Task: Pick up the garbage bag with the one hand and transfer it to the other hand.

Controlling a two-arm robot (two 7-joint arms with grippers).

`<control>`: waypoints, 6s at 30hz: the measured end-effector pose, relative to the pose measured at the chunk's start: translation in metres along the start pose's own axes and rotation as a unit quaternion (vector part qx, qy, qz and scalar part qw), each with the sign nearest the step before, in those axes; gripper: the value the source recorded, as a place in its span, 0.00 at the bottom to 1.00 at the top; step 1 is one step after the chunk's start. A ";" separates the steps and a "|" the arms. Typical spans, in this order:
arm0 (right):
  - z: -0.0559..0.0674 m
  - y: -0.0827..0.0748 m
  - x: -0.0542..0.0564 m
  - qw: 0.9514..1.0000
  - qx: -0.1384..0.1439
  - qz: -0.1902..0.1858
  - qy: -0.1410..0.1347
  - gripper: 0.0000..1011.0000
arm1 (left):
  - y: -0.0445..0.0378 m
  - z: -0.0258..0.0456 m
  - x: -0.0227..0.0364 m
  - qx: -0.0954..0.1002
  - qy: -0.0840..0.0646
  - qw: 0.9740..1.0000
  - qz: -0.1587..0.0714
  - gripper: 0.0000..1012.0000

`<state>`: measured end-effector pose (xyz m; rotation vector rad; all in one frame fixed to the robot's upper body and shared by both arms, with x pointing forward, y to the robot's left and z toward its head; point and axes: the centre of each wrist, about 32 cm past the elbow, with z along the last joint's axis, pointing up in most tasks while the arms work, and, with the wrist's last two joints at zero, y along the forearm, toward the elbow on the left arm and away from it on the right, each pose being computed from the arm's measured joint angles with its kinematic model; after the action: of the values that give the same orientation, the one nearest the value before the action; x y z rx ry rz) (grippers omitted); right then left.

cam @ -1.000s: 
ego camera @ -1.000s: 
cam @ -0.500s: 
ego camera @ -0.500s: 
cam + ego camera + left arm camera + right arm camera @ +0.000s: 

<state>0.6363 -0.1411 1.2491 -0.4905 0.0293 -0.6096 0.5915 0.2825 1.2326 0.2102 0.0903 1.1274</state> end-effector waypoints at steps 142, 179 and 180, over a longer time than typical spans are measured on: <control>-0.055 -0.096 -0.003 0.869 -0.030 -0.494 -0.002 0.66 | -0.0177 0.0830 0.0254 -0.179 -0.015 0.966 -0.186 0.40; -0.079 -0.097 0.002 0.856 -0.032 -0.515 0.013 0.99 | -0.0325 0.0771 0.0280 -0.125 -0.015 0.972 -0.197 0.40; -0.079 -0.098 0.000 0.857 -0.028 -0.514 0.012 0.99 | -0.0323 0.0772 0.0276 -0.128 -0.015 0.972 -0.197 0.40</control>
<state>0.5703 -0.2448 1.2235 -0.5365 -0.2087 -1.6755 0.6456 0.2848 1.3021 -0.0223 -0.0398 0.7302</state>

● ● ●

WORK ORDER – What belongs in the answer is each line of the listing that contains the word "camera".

RESPONSE –
ego camera @ -1.000s: 
ego camera @ -0.500s: 
cam + ego camera + left arm camera + right arm camera @ +0.000s: 

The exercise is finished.